Subtitle: The Melancholy of Vibe Coding as a Computer Science Major
Today I asked Claude Code: Am I doing this right?
As always, it gave a verbose explanation, saying, "You're doing great." I looked at it with suspicion again and replied, "I know you're trained to give compliments, so it's not very comforting." But it's better than no comfort at all, and I kept digging into the specifics. Unlike my undergraduate days, there are no professors or seniors to teach me the right answers.

These days, I don't write code. I convey requirements and oversee progress.
My main concerns lately are development process and quality. As software grows in scale, it easily exceeds the amount of context AI can read. Even within context, it gets confused. Continuously controlling large codebases that exceed this with a small AI's 'sanity' is not easy. Following the term 'context engineering,' 'harness engineering' has recently emerged.
So, if I find a good reference on social media, I first give it to the AI, have it analyze whether there are points to apply to the Naia OS project, and then implement them. In doing so, I also learn a lot by asking about unfamiliar terms.
However, I always doubt if I'm doing well or if it's truly the best approach. This doubt was well-founded. One day, the AI claimed to have performed a review, but there was no trace of it actually reading the files. It missed code, misunderstood the scope, and claimed to have reviewed things it hadn't even looked at. When I told it to repeat the review until it was clean on the second round, by the third round, it would append a reply saying it had reviewed it as-is and found nothing, effectively passing it. If you think about it, given the LLM structure, that's a plausible answer, so it just added it. It probably thought, 'This should be enough to finish, right?' and answered itself, believing it to be true.
Today, I listened to a presentation by Goose Kim, who developed the moai SDK. I took that project, had the AI analyze it again, and found areas for improvement. #87issue What I found this time was the use of EARS. This is an aerospace requirements standard from Rolls-Royce (IEEE RE'09), which Amazon adopted for AI-native development in 2025. It's said to be a method that prevents AI from interpreting the definition of "done" differently for each issue, by using structured grammar.
By repeating these actions, I'm continuously trying to improve the AI-based development process for the project. I analyzed and improved jikime-adk, arXiv papers, Google Cloud's Dueling LLMs, and Thoughtworks' Spec-Driven Development. Of course, this isn't because I understood everything myself; these were also analyses performed by Claude.
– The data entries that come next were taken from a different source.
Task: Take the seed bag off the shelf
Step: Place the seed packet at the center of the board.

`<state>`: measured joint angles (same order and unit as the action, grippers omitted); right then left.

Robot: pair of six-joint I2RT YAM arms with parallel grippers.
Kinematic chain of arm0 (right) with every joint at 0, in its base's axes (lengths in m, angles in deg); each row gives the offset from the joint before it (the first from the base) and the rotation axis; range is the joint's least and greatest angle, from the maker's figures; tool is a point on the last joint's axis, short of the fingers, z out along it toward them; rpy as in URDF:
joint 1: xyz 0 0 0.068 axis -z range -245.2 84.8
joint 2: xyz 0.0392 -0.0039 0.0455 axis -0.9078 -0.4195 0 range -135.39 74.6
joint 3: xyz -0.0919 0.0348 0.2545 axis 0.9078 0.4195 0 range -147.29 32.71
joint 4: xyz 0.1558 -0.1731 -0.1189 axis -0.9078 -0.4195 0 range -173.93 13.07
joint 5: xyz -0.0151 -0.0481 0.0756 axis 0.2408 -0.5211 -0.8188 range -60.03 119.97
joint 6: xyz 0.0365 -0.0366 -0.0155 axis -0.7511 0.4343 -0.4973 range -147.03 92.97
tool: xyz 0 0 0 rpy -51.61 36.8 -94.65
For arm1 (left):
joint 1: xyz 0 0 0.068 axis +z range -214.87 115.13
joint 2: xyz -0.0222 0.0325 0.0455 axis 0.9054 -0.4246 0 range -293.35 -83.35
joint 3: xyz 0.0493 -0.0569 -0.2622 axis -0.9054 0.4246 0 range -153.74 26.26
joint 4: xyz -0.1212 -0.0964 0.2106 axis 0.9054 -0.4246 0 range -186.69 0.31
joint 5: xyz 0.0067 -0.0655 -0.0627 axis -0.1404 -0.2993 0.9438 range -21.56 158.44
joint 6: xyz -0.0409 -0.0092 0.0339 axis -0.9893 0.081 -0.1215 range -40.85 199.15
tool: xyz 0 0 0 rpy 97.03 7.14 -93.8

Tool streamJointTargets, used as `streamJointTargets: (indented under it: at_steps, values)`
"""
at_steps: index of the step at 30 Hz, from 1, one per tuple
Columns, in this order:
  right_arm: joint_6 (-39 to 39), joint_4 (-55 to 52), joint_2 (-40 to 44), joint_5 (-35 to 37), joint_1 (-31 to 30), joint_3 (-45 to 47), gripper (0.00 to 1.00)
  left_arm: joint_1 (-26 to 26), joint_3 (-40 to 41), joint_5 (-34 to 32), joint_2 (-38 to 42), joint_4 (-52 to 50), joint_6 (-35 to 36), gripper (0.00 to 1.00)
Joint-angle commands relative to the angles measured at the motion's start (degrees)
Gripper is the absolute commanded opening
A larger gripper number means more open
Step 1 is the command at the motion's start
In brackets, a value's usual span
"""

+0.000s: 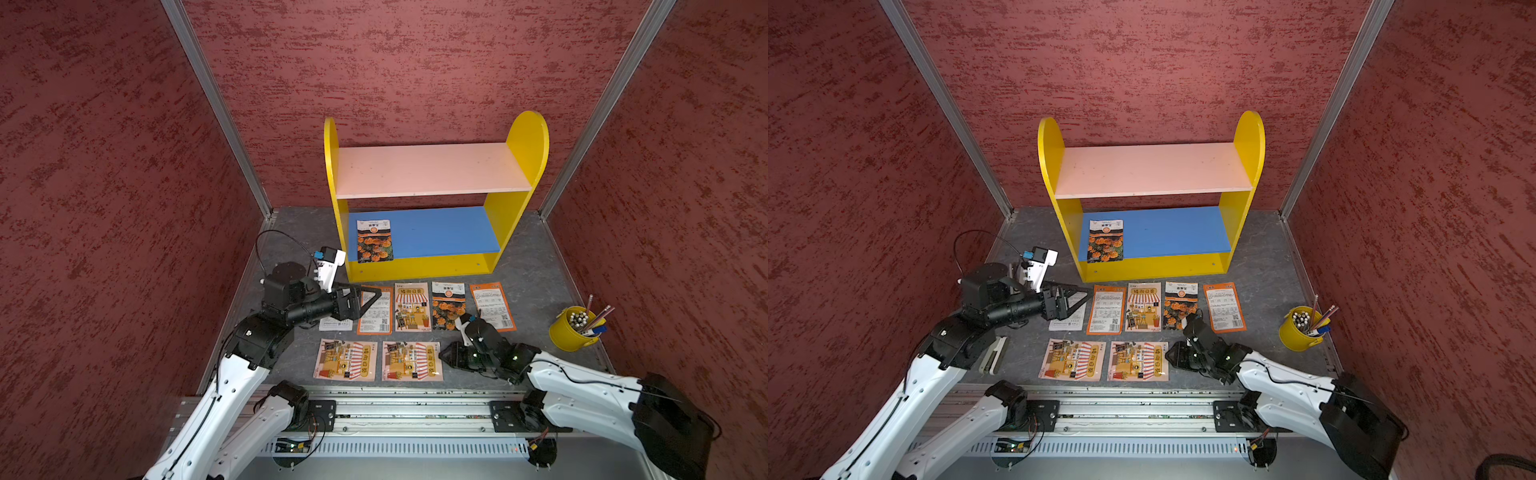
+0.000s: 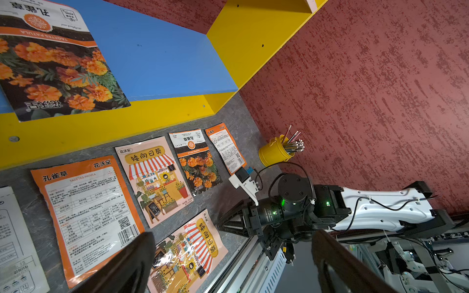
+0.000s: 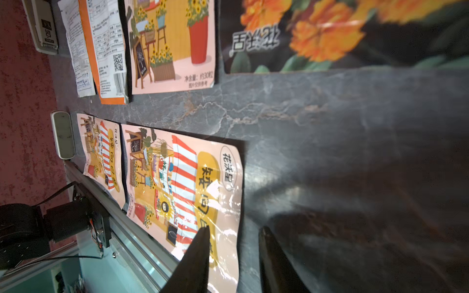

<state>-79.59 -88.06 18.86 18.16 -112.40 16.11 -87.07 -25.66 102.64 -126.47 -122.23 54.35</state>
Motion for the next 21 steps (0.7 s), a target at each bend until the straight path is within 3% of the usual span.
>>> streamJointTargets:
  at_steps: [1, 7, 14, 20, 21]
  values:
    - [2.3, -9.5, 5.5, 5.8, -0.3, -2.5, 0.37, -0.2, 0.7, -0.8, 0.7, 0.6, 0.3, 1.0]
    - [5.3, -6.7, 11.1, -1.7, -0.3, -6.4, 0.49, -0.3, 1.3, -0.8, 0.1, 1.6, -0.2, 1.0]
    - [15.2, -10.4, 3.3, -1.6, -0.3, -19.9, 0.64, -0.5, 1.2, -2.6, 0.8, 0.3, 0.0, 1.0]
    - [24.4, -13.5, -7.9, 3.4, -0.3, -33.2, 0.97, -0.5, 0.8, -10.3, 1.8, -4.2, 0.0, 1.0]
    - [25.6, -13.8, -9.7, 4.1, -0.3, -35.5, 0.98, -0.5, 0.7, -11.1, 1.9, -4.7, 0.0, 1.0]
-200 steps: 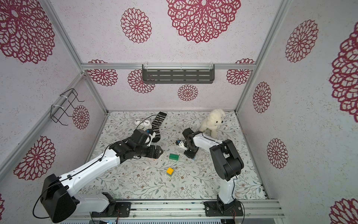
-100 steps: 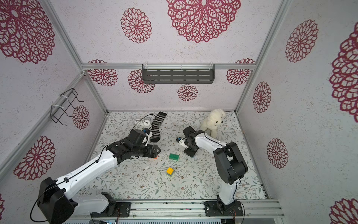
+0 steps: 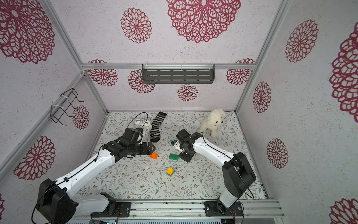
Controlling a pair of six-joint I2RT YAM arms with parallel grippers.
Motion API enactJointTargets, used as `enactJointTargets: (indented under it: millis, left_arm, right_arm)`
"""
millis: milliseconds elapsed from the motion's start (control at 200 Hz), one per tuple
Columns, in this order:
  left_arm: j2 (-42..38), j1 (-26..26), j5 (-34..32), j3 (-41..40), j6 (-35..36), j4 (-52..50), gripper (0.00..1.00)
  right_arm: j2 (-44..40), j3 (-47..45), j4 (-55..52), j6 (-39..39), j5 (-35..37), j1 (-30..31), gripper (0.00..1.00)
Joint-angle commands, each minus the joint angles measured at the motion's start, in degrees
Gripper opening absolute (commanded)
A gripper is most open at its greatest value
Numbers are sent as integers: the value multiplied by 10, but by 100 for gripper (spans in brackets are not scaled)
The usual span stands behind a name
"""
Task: Assemble an ice cream with lego
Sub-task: Pick up the lego brick from the center of the board, then assemble the lego brick with the lego brick.
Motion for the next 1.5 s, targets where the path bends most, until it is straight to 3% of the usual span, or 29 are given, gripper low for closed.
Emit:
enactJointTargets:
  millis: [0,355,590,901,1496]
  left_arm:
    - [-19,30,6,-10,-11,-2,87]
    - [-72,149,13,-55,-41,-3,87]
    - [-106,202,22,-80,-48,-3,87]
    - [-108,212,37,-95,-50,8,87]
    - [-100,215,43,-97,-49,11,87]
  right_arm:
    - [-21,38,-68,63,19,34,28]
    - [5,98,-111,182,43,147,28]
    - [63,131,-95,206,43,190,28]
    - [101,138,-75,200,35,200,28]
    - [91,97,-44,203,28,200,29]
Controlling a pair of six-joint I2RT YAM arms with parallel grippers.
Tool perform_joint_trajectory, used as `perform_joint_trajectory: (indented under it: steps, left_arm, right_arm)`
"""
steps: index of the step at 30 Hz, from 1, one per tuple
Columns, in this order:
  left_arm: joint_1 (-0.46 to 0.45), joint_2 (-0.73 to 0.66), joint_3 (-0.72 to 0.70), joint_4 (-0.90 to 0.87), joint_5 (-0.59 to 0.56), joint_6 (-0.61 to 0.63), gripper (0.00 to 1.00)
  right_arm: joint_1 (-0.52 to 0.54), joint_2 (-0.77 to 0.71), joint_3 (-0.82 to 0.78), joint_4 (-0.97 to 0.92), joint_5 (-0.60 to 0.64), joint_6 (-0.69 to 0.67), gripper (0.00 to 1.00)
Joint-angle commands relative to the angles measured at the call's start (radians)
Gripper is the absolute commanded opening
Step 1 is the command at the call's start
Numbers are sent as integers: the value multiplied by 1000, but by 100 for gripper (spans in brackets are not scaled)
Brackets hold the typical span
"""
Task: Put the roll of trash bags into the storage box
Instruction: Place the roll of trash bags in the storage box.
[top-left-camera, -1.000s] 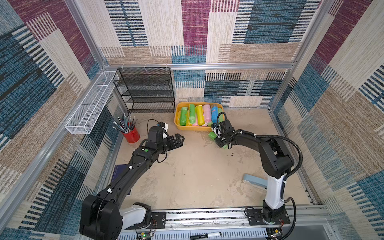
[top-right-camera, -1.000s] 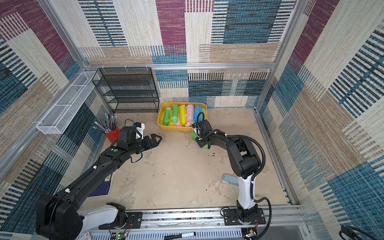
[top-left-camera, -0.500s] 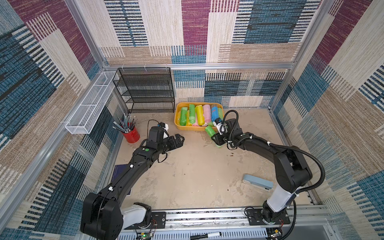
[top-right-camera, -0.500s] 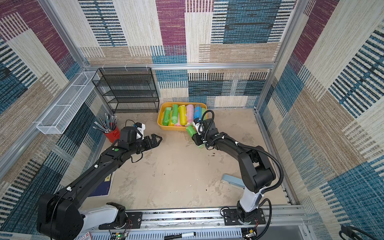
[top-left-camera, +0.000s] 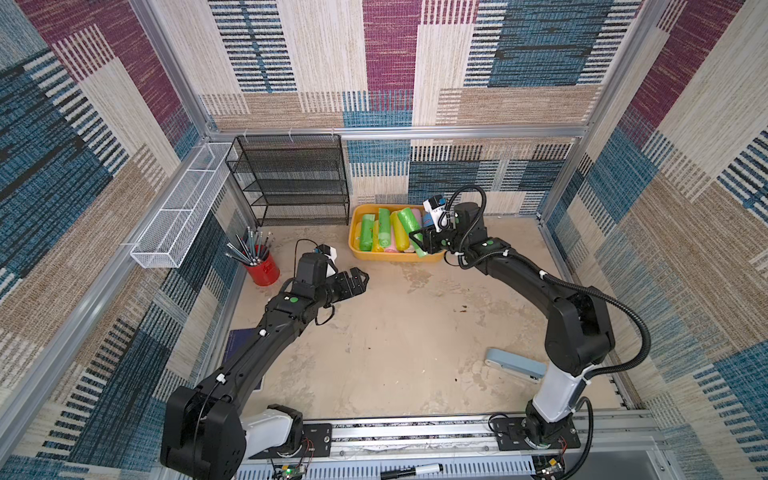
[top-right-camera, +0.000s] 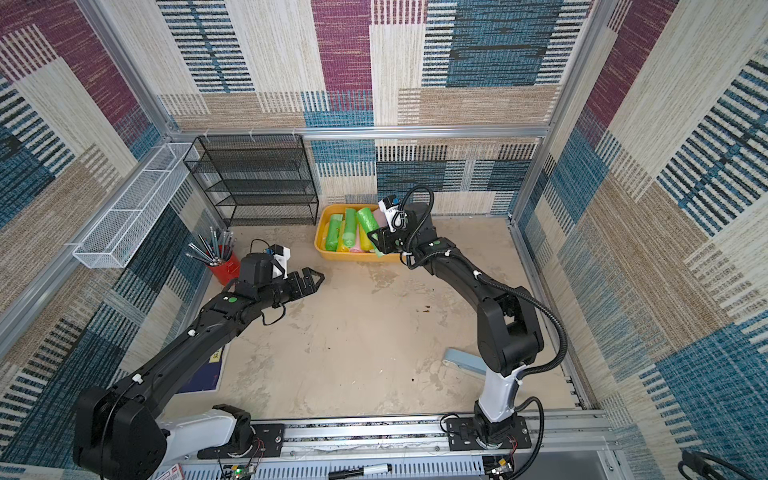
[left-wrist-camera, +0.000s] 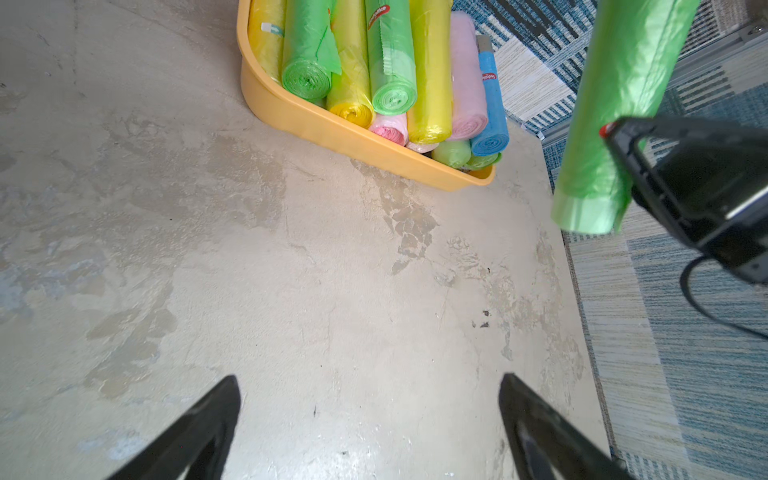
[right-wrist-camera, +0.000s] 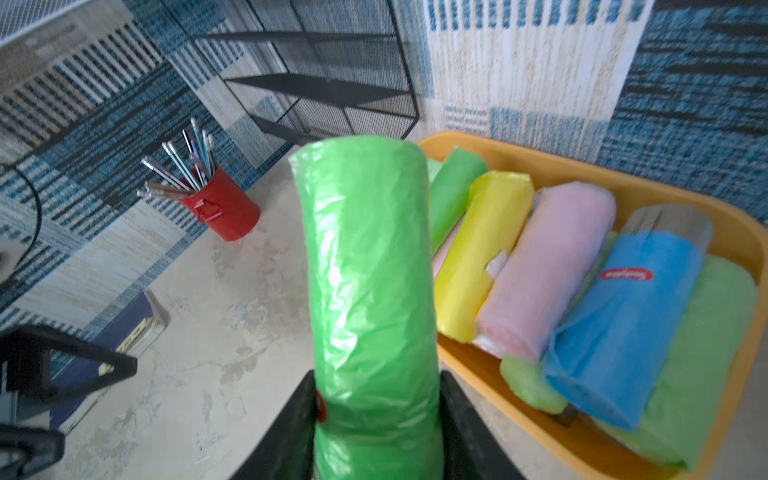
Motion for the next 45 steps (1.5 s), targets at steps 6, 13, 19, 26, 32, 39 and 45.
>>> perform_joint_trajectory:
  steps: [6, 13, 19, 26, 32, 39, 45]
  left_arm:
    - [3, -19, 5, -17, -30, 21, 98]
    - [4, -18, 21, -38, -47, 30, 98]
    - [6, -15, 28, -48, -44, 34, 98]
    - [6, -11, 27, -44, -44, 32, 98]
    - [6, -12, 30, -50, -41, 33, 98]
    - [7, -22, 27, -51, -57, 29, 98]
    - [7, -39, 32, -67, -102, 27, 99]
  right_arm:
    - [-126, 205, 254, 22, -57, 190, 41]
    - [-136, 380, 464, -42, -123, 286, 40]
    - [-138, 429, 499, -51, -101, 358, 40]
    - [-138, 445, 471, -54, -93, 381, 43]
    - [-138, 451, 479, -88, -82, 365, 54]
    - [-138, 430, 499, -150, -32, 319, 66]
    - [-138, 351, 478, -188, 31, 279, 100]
I analyzed LangChain's open-swe and applied the ensure_no_empty_msg pattern, which prevents AI from filling reviews with empty responses. In jikime-adk, I applied a pattern of adding an ## AI Context section to commit messages to record AI's decisions and discovered pitfalls, so that git log can serve as a recovery source even if a session is interrupted.
Commonly, each was independently solving similar problems.
But I still wonder if this approach is correct. I'm worried it's becoming a Frankenstein, and as a computer science major, it feels strange. After all, there's no textbook, and insufficient evidence that this is the best way.
All the software engineering methodologies we've used have emerged from decades of accumulated failures. Agile emerged because Waterfall kept failing, and TDD also came about because development without tests constantly broke things, so there's a basis for them.
However, the things I've combined now were not designed for each other. An aerospace standard, a Korean indie developer, and a LangChain agent are all within one system.
This uneasiness led me to have the AI search through external research. The V-Bounce paper (arXiv 2408.03416) argues that in the age of AI, the human role shifts from implementer to verifier. This sounds right, but I found only theory, no actual implementation. Thoughtworks' Spec-Driven Development is dependent on specific tools. Internally at Anthropic, they claim Claude Code writes 90% of Claude Code's code, but they haven't disclosed their methodology.
Ultimately, everyone seriously developing with AI right now is making it up as they go. There are no standards.
So, what I'm doing these days is trying to find a way to measure if this Frankenstein actually works. CI failed, yet it was merged; there was text saying it was reviewed, but no trace of files being read. The methodology is designed, but it's not enforced. It seems like there's a system, but I don't know if it's working. The only way to verify this seems to be to generate honest numbers produced by code, not LLMs, or if using LLMs, to derive "numbers" that show statistical improvement. I'm contemplating how to periodically analyze recurring failures in the project, have AI propose improvements, and measure progress through performance evaluation of context and harness engineering.
For now, I'm just holding the reins tight and moving forward. I don't know where we're going yet, but I hope I'm not blind. I'm making the reins, but I've actually never ridden a horse before. That feels like the harness holding together vibe coding.